R 10 of Pentacles
When I get this card upright I see a very stable situation. A picture of a traditional family who is well provided for. This makes me think of honoring family traditions. So, as I got this card reversed, maybe it is pointing to going against tradition. In the upright position this card has to do with financial abundance as well. So maybe this points to some of the possible trappings of wealth in it's reversed position. Upright there is a connection to the idea of a legacy, but what would that mean when turned on it's head? Maybe living in the moment?
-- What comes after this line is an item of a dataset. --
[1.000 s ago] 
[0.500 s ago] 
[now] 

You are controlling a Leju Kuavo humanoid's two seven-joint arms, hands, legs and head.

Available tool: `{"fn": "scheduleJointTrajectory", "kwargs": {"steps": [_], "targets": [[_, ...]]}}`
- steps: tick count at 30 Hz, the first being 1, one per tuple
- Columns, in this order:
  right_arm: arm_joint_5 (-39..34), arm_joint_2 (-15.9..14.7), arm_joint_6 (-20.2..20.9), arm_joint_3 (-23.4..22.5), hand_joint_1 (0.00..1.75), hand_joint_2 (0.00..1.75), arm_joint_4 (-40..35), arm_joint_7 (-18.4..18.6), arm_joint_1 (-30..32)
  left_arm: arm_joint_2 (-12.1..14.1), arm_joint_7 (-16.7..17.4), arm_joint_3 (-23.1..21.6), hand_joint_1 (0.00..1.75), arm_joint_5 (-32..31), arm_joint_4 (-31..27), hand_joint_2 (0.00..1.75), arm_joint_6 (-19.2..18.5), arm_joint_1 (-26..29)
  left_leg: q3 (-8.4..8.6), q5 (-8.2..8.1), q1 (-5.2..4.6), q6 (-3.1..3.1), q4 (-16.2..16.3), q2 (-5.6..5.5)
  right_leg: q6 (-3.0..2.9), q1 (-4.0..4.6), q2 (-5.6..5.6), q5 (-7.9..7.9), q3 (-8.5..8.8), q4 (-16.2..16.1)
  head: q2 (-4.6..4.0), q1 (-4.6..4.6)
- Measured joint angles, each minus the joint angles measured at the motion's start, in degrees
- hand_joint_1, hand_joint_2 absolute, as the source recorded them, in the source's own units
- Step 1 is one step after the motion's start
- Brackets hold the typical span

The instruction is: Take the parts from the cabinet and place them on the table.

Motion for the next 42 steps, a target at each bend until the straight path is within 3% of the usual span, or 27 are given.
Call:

So what I am getting from this card is: rather than going with whatever is traditionally expected of me, go with what resonates with me. Realize that the pursuit of wealth can still leave me unfulfilled. Focus on those things in my life that bring me fulfillment and peace. Recognize that I do not need a lot of wealth and material possessions to be happy. Remember to live here, in the present moment. It is all well and good to plan for my future, but don't forget to enjoy the moment I am actually experiencing too.
6 of Pentacles
This is a card of charity, generosity, giving and receiving. There is an obvious hierarchy in this card. This card shows me that I am depending too much on the help of others. To me that means I am depending on external sources to provide my sense of self worth. I am over valuing other people's opinions. If I take the perspective that I am the giver in the card, I see that I am measuring out what I think is worthy of my self love and what is not. Since this is in the hurting position, I take this to mean that I am conditionally loving myself to my detriment.
Action to Take
Taking an idea and bringing it to life in the material realm. Great powers of manifestation. To me this card seems to be saying the power is in my hands. If I want to love myself more I am free to do so, the only thing really standing in my way is myself. The magician has all the suits on his table, this says to me that all the necessary tools to love myself more are already available to me.
I need to open my eyes to how much of happiness is made up of things that, not only are not money, but are things that money can't buy me. I need to more fully embrace the present moment and let go of the harsh self-critical voice in my head. Stop relying on external validation and learn to unconditionally love myself. While doing these things may seem hard to me, I actually am very well equipped to make this change. Now I just have to decide to do so and take action towards my desire.